On unit balls and isoperimetrices in normed spaces (Q2893058)

Let \((\mathbb{R}^d, \|\cdot\|)\) be a finite dimensional real Banach space with unit ball \(B\). Let \(\widehat{I}_B^{\mathrm{HT}}\) denote the corresponding isoperimetrix for the Holmes-Thompson measure and \(\widehat{I}_B^{\mathrm{Bus}}\) the isoperimetrix for the Busemann measure (for the respective definitions see, e.g., Chapter 5 of [\textit{A. C. Thompson}, Minkowski geometry. Cambridge: Cambridge University Press (1996; Zbl 0868.52001)]). In the present paper, some isoperimetric inequalities are proved and relations between the unit ball and the respective isoperimetrices are investigated.
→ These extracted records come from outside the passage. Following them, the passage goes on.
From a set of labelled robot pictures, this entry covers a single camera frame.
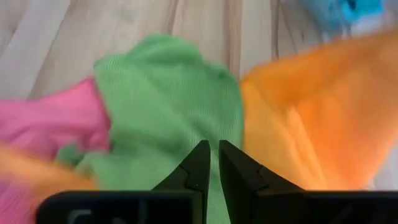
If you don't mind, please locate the pink microfiber towel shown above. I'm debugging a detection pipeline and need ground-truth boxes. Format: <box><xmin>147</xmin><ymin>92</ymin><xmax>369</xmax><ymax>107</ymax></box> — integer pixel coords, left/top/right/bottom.
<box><xmin>0</xmin><ymin>76</ymin><xmax>112</xmax><ymax>224</ymax></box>

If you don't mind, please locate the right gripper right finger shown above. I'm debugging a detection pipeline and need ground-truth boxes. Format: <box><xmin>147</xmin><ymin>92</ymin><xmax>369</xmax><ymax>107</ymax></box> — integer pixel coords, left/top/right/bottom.
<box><xmin>218</xmin><ymin>139</ymin><xmax>304</xmax><ymax>194</ymax></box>

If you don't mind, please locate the blue microfiber towel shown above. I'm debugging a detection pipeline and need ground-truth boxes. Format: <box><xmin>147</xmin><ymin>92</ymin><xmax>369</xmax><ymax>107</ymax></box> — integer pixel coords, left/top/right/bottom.
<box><xmin>306</xmin><ymin>0</ymin><xmax>385</xmax><ymax>30</ymax></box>

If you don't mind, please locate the orange microfiber towel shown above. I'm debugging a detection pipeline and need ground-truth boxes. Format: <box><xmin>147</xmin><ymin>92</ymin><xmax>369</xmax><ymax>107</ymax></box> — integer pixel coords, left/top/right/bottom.
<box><xmin>0</xmin><ymin>27</ymin><xmax>398</xmax><ymax>203</ymax></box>

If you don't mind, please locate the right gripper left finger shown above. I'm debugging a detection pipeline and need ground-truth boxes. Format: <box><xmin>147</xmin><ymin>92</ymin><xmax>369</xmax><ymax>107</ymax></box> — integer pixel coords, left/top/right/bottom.
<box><xmin>151</xmin><ymin>139</ymin><xmax>211</xmax><ymax>192</ymax></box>

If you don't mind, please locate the green microfiber towel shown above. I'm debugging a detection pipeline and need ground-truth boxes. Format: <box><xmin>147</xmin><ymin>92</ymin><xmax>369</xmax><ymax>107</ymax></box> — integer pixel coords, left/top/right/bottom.
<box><xmin>55</xmin><ymin>33</ymin><xmax>244</xmax><ymax>224</ymax></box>

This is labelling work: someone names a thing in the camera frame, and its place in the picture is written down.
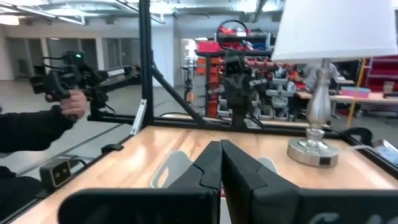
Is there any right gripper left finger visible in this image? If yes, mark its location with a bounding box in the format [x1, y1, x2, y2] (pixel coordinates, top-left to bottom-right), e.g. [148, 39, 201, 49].
[58, 140, 223, 224]

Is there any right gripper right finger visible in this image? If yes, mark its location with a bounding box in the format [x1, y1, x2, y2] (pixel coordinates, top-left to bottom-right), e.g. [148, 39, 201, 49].
[221, 139, 398, 224]

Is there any person's forearm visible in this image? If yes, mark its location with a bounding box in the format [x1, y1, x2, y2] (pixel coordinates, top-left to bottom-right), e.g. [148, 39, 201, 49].
[0, 105, 75, 154]

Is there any shelving rack with bins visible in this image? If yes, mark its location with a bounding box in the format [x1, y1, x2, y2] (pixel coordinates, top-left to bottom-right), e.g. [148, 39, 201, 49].
[195, 24, 301, 125]

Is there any black table edge clamp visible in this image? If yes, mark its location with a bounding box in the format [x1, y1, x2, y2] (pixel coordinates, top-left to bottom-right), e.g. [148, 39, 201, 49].
[100, 142, 124, 156]

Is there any white shade silver table lamp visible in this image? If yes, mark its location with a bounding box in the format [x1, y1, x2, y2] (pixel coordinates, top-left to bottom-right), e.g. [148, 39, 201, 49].
[271, 0, 398, 169]

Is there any pink and blue box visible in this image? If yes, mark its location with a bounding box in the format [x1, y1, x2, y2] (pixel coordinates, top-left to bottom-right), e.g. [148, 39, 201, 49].
[340, 86, 371, 99]

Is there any blue plastic tote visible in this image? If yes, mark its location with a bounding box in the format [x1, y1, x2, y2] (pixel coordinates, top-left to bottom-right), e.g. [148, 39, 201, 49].
[371, 139, 398, 167]

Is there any wooden background desk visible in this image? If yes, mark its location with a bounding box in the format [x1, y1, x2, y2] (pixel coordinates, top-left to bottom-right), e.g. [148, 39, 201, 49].
[295, 91, 398, 106]

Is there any person's hand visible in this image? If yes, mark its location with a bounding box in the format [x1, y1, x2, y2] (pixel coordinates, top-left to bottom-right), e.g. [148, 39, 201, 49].
[45, 89, 88, 121]

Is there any red storage shelf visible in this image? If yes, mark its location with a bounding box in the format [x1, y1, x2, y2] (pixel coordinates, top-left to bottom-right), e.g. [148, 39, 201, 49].
[362, 55, 398, 91]

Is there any person's leg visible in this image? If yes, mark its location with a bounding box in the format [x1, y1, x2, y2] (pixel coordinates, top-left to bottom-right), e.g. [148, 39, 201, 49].
[0, 166, 43, 220]

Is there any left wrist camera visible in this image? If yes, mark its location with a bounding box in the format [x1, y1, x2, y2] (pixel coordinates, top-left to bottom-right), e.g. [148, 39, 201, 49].
[224, 53, 247, 76]

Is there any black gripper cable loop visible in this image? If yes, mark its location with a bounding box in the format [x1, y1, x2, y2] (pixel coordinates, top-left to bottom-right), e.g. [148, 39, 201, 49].
[216, 19, 250, 54]

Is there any silver metal bracket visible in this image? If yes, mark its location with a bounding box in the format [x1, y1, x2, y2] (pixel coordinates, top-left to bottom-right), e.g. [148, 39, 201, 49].
[129, 98, 147, 136]

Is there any black aluminium table frame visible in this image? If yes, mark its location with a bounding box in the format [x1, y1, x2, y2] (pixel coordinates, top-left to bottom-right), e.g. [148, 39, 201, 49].
[0, 0, 398, 224]

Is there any yellow cable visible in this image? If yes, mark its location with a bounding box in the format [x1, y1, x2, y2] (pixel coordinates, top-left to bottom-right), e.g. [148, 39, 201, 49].
[346, 58, 368, 129]

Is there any black table-level camera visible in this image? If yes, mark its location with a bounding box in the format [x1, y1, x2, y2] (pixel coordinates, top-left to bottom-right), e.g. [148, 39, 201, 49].
[39, 157, 72, 190]
Two of the results say the following: if \(B\) is a centered body of cylindrical type in \(\mathbb{R}^d\) with \(d\geq 3\), then \(B\) and \(\widehat{I}_B^{\mathrm{HT}}\) cannot be homothetic; if \(B\) is a centered convex body of the type of a double cone in \(\mathbb{R}^d\) with \(d\geq 3\), then \(B\) and \(\widehat{I}_B^{\mathrm{Bus}}\) cannot be homothetic either. Also, the authors prove an estimate related to Petty's conjectured projection inequality.